Some people who are overweight have very good self-esteem. They're able to focus on their accomplishments and take pride in themselves. But some people who struggle with their weight also struggle with low self-esteem — especially when other people can be so unkind.
When we have negative thoughts and feelings about our bodies, these feelings may overflow into other areas of life. Negative thoughts can affect a person's confidence and make it difficult to accomplish goals. For example, someone who thinks "I can't do this" or "Why bother, I'll always be overweight" may have a harder time losing weight. This is one reason why it's important to recognize any negative emotions and work hard to change them.
The amount of time it takes to lose weight, and the natural tendency to slip up occasionally, can leave people feeling discouraged and disappointed. This can lead to self-criticism, anger, or even guilt about letting friends or family down.
Sometimes, difficult feelings — and constant worry over weight — make a person eat more. But there is a way to break the cycle and build healthier self-esteem.
Self-Esteem Issues: What You Can Do
Start by loving yourself. If you feel tempted to put your body or yourself down, focus instead on your talents and things you do well.

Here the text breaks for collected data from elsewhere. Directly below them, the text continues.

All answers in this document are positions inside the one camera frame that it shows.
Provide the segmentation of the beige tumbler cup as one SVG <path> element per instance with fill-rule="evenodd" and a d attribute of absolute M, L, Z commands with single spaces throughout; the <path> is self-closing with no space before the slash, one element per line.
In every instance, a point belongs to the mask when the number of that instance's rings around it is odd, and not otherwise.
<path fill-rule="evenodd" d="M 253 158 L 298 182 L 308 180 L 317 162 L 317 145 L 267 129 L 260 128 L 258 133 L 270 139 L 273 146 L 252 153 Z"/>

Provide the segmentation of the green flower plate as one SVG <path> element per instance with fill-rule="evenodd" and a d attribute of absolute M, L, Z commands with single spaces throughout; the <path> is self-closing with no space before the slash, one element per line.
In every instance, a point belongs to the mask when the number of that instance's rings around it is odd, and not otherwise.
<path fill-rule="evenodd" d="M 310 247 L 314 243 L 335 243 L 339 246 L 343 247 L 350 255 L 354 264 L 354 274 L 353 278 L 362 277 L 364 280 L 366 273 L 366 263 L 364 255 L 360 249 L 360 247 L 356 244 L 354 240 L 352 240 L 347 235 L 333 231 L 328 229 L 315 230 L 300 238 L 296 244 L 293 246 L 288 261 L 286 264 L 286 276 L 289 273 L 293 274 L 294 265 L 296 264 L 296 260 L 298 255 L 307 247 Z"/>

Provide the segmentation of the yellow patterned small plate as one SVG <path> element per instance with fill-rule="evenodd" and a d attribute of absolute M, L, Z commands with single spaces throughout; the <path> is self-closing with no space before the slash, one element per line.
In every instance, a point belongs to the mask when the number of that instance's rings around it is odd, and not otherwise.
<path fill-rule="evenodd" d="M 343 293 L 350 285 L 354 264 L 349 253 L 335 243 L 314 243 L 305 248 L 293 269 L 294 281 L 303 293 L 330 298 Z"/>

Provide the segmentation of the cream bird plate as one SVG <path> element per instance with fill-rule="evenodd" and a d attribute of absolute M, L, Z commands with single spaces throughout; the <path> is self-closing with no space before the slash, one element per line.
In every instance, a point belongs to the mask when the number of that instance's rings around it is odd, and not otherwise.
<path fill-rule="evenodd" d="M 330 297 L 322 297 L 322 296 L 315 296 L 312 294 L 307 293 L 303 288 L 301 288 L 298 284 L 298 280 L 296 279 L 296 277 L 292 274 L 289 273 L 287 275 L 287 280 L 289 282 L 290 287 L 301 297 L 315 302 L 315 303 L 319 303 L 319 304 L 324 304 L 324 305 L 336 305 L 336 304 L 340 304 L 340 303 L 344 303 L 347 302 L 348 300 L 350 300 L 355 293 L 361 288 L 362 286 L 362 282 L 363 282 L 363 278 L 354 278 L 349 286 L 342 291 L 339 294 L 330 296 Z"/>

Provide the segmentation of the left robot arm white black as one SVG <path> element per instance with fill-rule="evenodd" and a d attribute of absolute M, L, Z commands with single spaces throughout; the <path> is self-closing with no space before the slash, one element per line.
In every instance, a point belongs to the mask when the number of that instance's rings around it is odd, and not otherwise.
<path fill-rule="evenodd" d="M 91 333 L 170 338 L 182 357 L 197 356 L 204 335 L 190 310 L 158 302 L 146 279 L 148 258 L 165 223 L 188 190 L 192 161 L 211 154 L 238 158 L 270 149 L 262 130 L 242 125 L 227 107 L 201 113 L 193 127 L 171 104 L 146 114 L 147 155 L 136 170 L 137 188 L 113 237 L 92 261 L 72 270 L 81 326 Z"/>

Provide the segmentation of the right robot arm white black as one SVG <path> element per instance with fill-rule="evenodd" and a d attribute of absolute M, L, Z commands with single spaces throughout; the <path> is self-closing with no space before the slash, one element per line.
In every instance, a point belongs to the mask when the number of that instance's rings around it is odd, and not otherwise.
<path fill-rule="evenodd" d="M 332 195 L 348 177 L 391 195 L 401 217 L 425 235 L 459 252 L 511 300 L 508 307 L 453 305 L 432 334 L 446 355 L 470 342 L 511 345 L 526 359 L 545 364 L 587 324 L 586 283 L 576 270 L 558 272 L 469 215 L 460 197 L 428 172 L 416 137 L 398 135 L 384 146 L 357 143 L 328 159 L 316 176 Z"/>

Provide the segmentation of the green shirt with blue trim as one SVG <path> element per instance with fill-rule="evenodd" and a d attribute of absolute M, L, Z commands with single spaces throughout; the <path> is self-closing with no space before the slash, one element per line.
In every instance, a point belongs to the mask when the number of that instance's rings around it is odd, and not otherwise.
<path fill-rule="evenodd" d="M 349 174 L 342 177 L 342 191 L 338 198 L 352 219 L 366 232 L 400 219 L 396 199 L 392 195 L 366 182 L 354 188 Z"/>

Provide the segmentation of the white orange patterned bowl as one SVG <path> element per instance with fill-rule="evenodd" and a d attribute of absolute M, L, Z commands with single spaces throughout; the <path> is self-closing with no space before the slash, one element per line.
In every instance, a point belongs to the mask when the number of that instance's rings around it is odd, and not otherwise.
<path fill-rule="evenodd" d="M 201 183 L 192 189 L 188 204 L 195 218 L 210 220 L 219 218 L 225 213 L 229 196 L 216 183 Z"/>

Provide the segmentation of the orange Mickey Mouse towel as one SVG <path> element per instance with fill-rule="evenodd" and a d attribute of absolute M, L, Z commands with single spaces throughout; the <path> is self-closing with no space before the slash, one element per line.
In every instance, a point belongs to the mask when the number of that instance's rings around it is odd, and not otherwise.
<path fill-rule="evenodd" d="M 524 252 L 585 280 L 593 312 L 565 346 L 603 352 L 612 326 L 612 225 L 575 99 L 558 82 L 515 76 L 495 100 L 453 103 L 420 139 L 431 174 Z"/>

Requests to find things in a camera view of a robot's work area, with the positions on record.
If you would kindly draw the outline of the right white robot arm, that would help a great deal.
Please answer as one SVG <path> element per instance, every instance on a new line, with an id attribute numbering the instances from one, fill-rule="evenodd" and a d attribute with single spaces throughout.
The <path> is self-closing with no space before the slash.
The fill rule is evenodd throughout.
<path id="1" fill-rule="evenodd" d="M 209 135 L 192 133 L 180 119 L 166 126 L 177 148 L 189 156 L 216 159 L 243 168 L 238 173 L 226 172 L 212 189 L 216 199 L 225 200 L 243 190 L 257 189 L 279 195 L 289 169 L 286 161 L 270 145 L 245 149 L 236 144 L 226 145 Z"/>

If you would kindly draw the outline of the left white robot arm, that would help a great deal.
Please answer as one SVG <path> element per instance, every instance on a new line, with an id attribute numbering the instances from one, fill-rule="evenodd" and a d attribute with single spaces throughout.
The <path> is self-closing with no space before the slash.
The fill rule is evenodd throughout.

Another great way to boost self-esteem is to accomplish goals that you set for yourself. If you're trying to lose weight, make your goals about changing behaviors, not about losing weight. Set small, realistic goals and then check in regularly to watch your progress. For example, your goal may be to pack a healthy lunch one day a week.
Another way to feel good about yourself is to find others who support you. Talk to them about how you feel and how they can help (even if you just need them to listen and understand).
Your doctor is another wonderful resource. Ask a parent to make an appointment so you can talk to your doctor about your weight, nutrition advice, and exercises you can do. Your doctor may also be able to refer you to a dietician for help with meal planning. A school nurse is another great resource for ideas on how to take charge of your health.
When confidence fades and self-esteem takes a beating, it's harder to stick with a weight loss program.
If you think you may be depressed, tell someone. It's especially important to tell a parent or other trusted adult (like a school counselor or faith-based leader) if you often find yourself thinking about dying or suicide. Suicide crisis line (such as 1-800-SUICIDE) or your local emergency number (911) are staffed 24 hours a day, 7 days a week by trained professionals who can help.
There's no doubt that being overweight can be hard, both physically and emotionally. But there are ways to feel better, including being aware of emotions, thinking positively, and finding people who support you.
Note: All information is for educational purposes only. For specific medical advice, diagnoses, and treatment, consult your doctor.